У тети Раи был газ, вода и все такое прочее, дрова ей были ни к чему, и бабушка тихо негодовала, почему это Райка не отдаст ей на распил все доски и бревна, что были сложены горкой в ее дворе, по ту сторону общего забора. «Ждет, когда сгниют от дождей, тогда и отдаст, – обреченно сетовала бабушка. – Жадная.
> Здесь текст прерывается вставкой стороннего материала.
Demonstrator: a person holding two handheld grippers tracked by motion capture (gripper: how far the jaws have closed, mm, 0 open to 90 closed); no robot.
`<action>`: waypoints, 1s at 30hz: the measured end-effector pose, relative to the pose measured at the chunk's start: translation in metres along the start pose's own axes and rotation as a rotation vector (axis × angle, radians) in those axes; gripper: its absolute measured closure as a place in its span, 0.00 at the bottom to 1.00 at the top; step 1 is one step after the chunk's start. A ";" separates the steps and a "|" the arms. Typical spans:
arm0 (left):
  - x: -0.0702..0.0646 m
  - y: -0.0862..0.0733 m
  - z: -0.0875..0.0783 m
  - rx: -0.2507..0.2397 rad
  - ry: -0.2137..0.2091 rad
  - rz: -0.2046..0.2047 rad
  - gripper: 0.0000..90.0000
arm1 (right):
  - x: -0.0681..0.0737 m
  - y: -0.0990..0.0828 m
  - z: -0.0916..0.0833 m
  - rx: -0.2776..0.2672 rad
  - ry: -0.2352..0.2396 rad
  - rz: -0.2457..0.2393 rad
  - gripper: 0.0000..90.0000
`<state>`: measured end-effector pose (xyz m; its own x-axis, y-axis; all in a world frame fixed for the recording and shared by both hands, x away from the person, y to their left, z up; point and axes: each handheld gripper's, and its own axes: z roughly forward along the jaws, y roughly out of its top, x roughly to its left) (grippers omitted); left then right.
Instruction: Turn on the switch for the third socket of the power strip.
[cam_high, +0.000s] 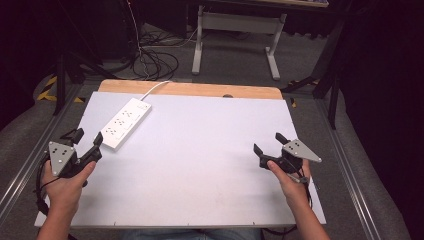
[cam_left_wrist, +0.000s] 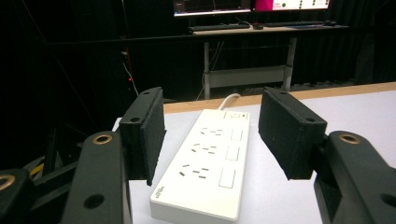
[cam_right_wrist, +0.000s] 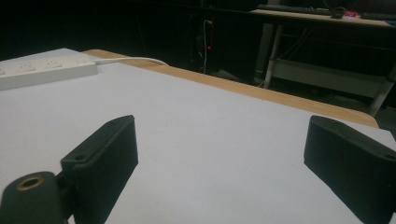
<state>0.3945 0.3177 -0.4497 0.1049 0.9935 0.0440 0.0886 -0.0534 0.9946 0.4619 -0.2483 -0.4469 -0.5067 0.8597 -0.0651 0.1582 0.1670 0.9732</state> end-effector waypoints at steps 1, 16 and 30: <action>0.000 0.000 0.000 -0.001 0.001 0.001 0.46 | 0.000 0.000 0.000 0.000 0.000 -0.001 0.12; 0.001 0.000 0.001 0.005 0.008 0.001 0.52 | 0.000 0.000 0.000 0.003 0.002 0.002 0.12; 0.003 0.000 0.000 0.014 0.010 0.000 0.58 | 0.000 0.000 0.000 0.003 0.000 0.002 0.12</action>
<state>0.3952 0.3206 -0.4498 0.0949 0.9945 0.0448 0.1022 -0.0545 0.9933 0.4620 -0.2485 -0.4472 -0.5062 0.8601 -0.0633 0.1615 0.1666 0.9727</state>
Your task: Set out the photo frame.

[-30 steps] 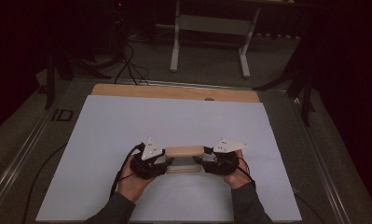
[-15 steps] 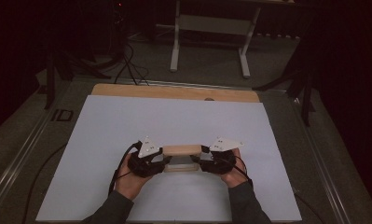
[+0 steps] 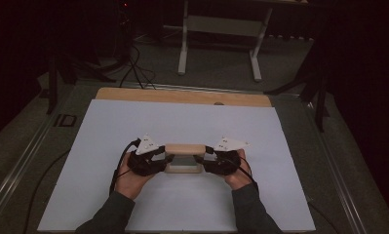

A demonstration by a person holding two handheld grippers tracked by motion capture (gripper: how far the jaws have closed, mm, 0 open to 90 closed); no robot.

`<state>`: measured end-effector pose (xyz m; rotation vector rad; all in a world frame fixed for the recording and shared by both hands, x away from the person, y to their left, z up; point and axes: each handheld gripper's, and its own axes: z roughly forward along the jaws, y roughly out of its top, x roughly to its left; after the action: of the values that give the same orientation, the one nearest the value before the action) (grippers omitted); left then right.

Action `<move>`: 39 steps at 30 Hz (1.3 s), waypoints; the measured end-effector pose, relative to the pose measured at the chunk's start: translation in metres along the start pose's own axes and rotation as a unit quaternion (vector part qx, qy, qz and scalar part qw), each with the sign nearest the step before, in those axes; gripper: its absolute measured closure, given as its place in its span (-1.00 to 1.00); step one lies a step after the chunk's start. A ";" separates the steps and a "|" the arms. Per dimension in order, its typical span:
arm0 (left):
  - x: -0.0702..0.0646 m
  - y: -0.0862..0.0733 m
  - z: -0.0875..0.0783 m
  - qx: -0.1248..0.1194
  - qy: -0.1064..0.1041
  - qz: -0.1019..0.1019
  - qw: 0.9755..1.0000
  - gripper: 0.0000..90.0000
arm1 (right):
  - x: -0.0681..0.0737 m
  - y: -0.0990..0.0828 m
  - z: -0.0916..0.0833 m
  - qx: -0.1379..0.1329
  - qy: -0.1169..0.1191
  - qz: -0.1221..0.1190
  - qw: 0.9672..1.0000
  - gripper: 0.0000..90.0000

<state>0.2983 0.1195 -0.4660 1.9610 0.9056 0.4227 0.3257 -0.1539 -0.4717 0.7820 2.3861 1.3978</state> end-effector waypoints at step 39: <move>0.027 0.002 0.023 -0.003 0.012 -0.023 1.000 0.17 | -0.011 0.009 0.031 0.005 -0.038 0.021 0.999 0.08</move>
<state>0.3312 0.1251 -0.4783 1.9299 0.9625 0.4222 0.3521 -0.1343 -0.4795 0.8782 2.3331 1.3474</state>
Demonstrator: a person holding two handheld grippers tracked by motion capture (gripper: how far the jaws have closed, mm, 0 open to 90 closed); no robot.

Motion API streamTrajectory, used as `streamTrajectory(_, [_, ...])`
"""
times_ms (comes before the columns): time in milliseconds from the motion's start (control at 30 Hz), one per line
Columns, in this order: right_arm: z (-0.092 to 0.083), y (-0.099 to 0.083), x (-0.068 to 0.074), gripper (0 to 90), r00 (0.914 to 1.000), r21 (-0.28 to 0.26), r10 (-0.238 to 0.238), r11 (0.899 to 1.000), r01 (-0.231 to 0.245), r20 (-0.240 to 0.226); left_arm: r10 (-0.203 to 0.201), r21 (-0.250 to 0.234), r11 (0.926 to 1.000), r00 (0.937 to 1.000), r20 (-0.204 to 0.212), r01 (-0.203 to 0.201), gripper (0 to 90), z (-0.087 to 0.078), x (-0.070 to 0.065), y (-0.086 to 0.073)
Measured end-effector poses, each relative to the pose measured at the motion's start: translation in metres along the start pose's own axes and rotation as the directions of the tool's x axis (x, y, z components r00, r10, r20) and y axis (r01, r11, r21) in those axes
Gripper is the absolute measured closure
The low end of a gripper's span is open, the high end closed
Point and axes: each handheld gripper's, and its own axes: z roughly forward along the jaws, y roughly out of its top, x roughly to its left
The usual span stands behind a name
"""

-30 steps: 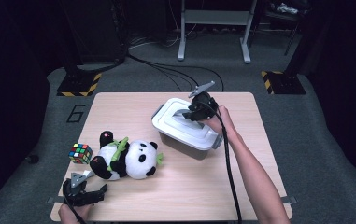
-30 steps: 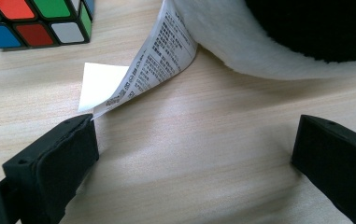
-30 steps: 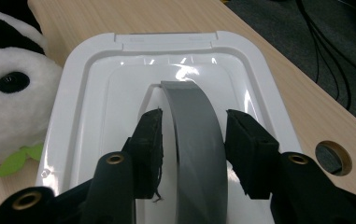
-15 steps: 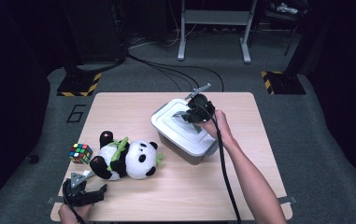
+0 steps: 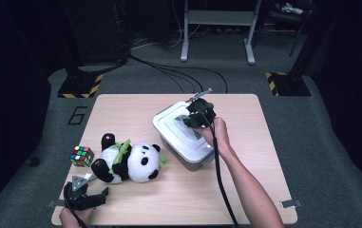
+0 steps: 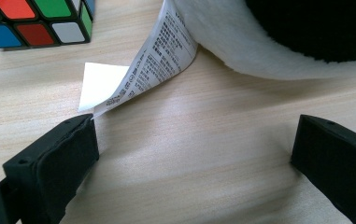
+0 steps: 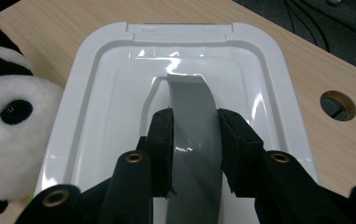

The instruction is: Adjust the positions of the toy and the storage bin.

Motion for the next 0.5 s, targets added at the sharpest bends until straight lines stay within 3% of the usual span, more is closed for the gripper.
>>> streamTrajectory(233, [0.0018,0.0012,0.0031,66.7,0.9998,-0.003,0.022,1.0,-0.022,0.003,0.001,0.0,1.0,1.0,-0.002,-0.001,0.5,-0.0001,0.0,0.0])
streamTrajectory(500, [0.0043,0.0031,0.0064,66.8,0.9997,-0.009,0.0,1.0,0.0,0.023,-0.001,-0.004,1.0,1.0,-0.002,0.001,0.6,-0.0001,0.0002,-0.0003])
Ешь собака, да не пес!»
И добавляла голосом, скрипучим от сладкой, горючей слезы:
– Ладно, ау́к!
Что такое это самое «аýк», я долго не понимал, а потом решил, что, наверное, так в старину люди высказывали пожелание, чтобы кому-то «аукнулись» его недобрые дела.
И конечно, бабушка искренне полагала, что скотиной и птицей соседка занимается от неуемности своей, от суеты да еще – от алчности непомерной, ведь жить с газом, теплом, водой и канализацией, по бабушкиным понятиям, это… ну, почти что как в раю, а там, в раю-то, знамо дело, не работают и о хлебе насущном не беспокоятся, там всем пенсии небесной хватает на все про все.
Зачем в раю поросенок?
Бабушка, видно, так и представляла себе, что рай – это пенсия после жизни, и очень хотела поскорей на эту пенсию.
А пока что…
«С соседом надо жить в мире, Санёга, а где живешь, там не ругайся, – подытоживала бабушка с рассудительностью, после того как длинно помянет тетю Раю хлестким словцом. – Какой он ни есть, а он сосед, запомни это, Саша».
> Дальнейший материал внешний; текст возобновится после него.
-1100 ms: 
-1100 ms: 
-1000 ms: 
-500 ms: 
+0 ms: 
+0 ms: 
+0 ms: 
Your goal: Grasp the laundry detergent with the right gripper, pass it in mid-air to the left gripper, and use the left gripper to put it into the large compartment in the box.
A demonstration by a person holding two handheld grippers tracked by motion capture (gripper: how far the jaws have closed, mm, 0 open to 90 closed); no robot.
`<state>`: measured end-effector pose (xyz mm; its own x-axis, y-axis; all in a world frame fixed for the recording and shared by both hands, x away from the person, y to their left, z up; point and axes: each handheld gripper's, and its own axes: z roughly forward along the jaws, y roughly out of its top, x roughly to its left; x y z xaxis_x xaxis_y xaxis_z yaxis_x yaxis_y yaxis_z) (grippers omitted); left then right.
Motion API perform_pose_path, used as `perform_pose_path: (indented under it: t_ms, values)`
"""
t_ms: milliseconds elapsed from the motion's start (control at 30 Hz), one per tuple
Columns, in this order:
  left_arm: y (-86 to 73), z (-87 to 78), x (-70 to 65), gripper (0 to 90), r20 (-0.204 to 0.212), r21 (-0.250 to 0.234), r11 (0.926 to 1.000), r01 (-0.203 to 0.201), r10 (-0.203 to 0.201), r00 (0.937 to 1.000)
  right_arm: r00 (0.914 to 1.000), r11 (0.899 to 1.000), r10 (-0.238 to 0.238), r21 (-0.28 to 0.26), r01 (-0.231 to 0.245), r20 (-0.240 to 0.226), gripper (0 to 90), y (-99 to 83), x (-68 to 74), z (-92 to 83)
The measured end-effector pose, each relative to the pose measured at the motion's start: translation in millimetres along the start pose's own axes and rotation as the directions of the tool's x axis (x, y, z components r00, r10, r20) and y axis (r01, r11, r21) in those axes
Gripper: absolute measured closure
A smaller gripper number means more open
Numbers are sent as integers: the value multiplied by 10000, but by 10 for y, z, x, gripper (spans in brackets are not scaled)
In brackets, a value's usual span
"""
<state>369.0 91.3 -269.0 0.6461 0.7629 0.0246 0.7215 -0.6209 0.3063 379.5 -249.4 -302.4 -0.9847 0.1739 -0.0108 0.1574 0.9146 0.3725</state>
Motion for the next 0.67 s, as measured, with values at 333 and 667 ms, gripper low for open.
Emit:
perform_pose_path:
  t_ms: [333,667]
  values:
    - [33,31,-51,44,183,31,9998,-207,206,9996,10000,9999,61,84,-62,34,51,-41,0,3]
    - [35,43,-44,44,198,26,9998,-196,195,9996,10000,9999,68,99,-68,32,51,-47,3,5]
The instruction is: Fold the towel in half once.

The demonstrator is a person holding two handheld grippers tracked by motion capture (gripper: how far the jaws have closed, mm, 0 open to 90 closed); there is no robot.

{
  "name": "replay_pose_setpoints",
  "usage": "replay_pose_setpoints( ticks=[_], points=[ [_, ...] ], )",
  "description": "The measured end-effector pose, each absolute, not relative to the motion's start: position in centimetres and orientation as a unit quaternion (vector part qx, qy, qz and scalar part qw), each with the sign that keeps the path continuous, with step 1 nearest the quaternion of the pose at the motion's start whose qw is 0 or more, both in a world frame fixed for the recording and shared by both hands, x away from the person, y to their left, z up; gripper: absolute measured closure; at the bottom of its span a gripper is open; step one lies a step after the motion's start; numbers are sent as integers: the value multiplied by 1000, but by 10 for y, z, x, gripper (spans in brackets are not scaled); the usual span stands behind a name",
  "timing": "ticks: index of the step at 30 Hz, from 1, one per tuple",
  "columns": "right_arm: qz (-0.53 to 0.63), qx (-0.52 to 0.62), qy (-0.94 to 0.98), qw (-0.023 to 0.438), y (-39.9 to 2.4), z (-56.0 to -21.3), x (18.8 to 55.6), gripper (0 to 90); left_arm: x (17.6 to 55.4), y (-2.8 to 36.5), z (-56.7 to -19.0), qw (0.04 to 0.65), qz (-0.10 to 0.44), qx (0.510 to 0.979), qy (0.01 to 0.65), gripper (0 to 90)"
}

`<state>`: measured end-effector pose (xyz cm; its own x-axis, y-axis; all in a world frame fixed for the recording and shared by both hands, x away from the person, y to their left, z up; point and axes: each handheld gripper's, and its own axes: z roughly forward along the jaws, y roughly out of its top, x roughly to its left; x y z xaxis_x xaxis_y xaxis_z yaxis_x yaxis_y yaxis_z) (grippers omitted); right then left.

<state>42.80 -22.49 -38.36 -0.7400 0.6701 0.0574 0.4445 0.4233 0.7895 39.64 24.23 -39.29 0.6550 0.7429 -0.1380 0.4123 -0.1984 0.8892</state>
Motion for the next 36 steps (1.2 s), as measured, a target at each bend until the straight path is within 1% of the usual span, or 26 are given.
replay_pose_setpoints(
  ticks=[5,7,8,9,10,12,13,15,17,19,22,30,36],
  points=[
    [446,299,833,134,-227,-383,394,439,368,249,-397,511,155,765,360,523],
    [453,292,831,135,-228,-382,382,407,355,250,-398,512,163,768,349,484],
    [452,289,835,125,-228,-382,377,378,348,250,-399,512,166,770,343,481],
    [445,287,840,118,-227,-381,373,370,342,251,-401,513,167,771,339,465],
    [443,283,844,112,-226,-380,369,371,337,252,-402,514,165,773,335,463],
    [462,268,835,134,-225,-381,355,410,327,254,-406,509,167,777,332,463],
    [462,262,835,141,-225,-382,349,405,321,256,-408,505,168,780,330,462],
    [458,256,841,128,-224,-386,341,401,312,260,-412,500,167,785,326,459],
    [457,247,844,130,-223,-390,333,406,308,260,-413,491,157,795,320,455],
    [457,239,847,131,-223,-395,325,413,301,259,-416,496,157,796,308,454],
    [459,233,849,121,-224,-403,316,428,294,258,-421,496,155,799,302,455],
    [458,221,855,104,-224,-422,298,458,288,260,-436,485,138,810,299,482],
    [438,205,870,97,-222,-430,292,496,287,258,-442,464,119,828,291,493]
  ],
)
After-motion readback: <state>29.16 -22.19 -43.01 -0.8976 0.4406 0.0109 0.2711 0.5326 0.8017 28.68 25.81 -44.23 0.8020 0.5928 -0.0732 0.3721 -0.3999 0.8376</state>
Тете Рае рассуждать подобным образом не приходилось, потому что других соседей, кроме бабушки, у нее просто-напросто не было. Сразу за тети-Раиными обширными угодьями начинался колдобистый, поросший матерым бурьяном пустырь, где еще недавно стоял бревенчатый двухэтажный дом-коммуналка на несколько семей, его наконец расселили, а дом за минувшую зиму растащили. Играть там было небезопасно, а пожалуй что даже и очень опасно, кто-то из малышни, помнится, провалился в захламленный подпол, сломал или вывихнул ногу, но нас влекла туда неодолимая сила по имени Романтика. И порой мы находили в этих колдобинах то закопченный чугунок, то гнутую ложку, то куклу сломанную – на дымовушку пойдет, славная пластмасса у этих кукол – подожги, задуй бешено шипящее пламя, и такой дым поганый и удушливый по всей улице поползет, что хоть на край города, хоть в Заболотье, беги.
– Вы тут опять дым поганый развели! – голосит, бывало, тетя Даша Беденко, округлая, дородная медсестра на пенсии, чья изба справа через дом от бабушки.